[WHAT TO WORK ON]:
Among the entries below, find the lines that contain the string "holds". State only how many there are.

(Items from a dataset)
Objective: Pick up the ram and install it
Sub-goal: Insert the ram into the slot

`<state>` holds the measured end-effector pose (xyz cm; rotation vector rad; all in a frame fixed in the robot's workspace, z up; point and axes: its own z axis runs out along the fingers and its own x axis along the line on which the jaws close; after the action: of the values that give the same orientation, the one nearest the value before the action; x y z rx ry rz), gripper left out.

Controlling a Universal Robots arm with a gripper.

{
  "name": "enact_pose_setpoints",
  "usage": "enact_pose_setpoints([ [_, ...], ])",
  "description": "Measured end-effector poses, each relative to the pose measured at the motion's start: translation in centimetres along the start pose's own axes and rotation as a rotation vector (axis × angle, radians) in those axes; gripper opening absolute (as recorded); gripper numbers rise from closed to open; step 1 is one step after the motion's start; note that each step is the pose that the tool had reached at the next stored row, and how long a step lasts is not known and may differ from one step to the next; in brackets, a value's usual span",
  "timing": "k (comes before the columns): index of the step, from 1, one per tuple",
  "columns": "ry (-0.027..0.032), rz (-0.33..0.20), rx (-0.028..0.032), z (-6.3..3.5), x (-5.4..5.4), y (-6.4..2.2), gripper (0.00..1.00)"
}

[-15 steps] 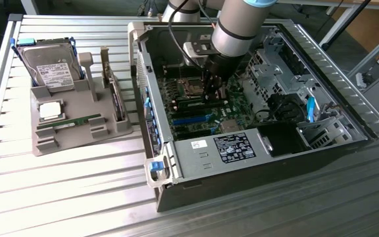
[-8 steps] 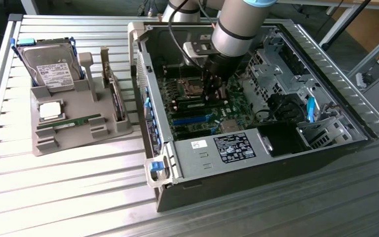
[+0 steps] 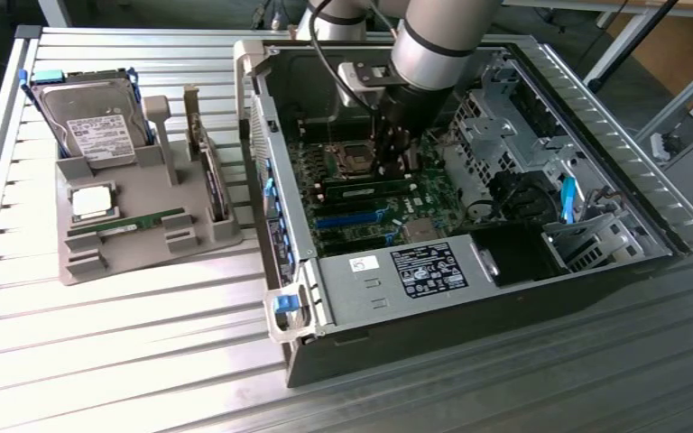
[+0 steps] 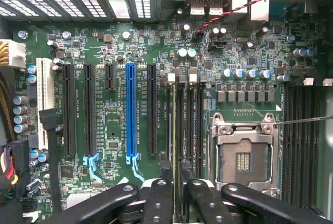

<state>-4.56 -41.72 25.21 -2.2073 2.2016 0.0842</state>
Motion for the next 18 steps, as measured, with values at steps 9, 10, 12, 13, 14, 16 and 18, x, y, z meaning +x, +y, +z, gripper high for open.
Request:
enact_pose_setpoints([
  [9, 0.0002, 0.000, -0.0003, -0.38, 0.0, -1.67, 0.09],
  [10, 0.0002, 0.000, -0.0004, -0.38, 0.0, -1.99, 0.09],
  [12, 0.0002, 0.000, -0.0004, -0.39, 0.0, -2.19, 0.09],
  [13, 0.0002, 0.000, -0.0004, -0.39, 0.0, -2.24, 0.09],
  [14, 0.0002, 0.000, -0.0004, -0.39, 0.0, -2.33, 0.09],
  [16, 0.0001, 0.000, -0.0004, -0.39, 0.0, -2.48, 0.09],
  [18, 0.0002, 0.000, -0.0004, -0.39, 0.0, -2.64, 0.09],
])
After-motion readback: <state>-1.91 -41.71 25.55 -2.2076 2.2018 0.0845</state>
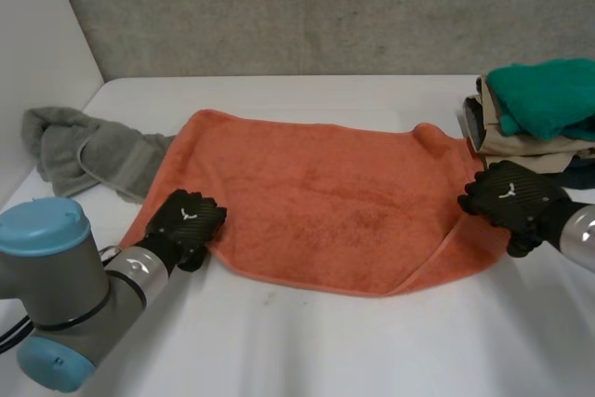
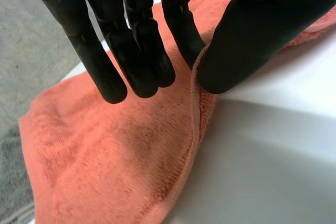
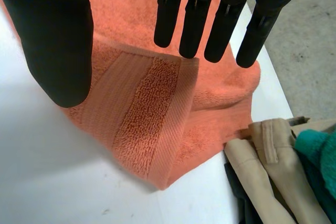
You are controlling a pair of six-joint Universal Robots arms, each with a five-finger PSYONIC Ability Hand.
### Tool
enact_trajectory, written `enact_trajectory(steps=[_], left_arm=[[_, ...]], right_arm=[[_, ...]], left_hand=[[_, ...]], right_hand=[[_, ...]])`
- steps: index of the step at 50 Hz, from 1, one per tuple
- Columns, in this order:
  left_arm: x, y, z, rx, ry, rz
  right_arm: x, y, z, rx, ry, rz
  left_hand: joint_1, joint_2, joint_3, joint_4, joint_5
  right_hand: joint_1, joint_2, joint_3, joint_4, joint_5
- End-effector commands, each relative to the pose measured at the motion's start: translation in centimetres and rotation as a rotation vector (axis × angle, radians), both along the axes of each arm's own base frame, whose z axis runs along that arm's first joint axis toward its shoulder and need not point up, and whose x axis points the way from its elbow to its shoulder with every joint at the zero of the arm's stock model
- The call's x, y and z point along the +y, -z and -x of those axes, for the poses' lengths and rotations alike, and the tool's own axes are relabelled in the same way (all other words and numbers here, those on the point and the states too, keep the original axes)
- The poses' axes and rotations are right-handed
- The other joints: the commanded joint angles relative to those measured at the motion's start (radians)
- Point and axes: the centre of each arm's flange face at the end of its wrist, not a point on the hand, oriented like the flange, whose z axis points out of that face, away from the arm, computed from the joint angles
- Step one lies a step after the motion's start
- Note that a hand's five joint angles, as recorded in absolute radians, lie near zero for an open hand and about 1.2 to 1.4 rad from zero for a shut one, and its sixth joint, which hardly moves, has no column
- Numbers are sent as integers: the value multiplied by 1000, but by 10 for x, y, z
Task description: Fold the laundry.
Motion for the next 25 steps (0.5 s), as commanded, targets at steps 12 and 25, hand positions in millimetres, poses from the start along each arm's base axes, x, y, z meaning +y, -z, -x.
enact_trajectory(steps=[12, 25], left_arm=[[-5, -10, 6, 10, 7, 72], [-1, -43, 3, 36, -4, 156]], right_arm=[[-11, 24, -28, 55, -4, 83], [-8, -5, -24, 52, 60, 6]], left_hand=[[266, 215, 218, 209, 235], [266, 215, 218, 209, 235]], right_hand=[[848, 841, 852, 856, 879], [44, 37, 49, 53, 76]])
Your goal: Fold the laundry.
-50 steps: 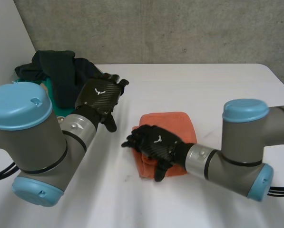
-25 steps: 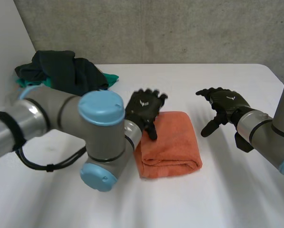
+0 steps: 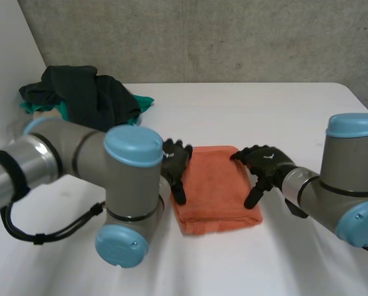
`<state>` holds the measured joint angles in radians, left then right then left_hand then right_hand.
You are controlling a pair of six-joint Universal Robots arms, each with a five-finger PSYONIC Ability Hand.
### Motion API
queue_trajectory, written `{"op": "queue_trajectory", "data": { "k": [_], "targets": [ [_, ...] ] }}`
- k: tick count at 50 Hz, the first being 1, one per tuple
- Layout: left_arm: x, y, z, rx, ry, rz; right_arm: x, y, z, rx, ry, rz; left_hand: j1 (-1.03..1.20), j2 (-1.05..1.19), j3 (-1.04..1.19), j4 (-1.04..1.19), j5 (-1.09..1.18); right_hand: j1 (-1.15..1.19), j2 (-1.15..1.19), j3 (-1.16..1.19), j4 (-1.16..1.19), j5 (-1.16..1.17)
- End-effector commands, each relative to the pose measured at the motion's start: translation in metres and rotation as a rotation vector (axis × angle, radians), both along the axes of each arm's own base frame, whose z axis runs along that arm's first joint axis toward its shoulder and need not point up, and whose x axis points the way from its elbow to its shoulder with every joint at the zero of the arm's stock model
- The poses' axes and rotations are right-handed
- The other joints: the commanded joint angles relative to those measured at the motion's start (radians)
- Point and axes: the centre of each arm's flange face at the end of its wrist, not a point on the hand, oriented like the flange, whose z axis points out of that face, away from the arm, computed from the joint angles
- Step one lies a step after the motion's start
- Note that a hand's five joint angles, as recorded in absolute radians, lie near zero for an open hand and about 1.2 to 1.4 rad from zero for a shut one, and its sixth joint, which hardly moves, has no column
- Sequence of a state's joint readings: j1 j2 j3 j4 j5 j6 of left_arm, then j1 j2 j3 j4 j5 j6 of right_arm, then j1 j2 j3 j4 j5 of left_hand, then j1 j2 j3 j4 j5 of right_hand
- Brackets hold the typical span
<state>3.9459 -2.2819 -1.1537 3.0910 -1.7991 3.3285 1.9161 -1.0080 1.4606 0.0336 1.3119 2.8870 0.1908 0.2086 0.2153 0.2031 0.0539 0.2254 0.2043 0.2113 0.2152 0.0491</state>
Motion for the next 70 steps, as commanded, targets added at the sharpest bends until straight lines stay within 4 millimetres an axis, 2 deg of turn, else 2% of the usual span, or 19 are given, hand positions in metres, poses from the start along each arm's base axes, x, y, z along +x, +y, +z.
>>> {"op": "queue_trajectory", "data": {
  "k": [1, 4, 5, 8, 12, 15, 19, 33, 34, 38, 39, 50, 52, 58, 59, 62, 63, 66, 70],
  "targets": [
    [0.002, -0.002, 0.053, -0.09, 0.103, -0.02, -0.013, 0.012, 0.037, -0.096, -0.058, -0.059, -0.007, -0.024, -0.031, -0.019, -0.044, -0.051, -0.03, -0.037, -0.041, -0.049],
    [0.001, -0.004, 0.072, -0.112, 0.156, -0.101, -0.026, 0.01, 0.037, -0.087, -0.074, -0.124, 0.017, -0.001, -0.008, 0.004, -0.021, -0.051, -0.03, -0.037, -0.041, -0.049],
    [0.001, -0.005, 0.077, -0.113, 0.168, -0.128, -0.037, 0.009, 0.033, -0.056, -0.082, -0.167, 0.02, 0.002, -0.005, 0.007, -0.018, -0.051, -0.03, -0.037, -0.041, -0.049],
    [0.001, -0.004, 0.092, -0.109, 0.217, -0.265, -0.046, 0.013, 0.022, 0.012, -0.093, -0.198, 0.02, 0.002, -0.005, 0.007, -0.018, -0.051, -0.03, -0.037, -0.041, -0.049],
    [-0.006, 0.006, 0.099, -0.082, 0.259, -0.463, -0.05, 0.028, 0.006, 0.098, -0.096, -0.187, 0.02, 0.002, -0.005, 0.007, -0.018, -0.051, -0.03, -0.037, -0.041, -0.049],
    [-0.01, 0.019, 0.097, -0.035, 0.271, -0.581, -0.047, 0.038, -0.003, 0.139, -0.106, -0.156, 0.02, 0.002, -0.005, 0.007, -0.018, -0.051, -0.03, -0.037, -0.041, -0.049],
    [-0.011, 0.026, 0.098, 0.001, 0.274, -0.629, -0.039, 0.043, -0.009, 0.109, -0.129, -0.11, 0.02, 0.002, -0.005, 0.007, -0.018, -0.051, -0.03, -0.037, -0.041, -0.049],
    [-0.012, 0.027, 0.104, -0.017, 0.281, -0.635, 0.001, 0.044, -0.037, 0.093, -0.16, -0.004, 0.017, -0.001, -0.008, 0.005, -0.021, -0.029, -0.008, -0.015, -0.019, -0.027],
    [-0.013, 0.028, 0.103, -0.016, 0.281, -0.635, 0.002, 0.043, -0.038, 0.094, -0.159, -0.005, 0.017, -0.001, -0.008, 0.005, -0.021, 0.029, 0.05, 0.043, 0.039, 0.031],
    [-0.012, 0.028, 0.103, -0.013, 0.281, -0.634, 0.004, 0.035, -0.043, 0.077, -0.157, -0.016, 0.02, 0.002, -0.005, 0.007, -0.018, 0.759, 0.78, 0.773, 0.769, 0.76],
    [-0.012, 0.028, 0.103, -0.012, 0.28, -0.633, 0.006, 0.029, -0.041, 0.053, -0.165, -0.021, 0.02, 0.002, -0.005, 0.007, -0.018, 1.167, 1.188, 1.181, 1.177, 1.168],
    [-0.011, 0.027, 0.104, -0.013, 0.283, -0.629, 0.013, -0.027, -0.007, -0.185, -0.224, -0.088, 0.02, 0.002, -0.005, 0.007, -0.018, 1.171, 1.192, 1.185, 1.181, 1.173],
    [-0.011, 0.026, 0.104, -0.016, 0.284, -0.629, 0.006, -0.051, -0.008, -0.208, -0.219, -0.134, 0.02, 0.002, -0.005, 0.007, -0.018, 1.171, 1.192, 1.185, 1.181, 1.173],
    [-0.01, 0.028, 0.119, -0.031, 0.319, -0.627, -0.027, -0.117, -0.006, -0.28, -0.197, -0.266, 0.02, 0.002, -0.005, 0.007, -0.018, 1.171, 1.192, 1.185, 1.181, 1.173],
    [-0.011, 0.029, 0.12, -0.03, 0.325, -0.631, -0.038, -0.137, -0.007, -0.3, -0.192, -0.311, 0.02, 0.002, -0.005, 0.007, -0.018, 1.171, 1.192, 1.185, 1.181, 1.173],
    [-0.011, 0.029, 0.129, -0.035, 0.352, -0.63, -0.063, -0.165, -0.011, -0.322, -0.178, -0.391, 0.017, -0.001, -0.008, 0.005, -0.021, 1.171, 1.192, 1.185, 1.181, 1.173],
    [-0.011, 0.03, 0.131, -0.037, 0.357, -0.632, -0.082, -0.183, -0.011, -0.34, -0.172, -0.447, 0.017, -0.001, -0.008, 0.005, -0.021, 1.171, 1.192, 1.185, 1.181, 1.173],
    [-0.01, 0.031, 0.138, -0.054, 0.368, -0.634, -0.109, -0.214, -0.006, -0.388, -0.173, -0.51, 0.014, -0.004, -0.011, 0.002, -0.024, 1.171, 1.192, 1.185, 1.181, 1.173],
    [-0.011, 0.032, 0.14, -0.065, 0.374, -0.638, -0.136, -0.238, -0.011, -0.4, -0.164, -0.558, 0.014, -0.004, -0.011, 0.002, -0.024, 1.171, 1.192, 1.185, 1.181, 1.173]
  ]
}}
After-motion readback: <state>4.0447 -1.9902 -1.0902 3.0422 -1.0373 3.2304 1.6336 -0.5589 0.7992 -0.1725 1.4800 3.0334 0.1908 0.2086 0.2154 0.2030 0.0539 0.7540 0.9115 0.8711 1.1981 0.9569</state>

[RESPONSE TO THIS EXERCISE]:
2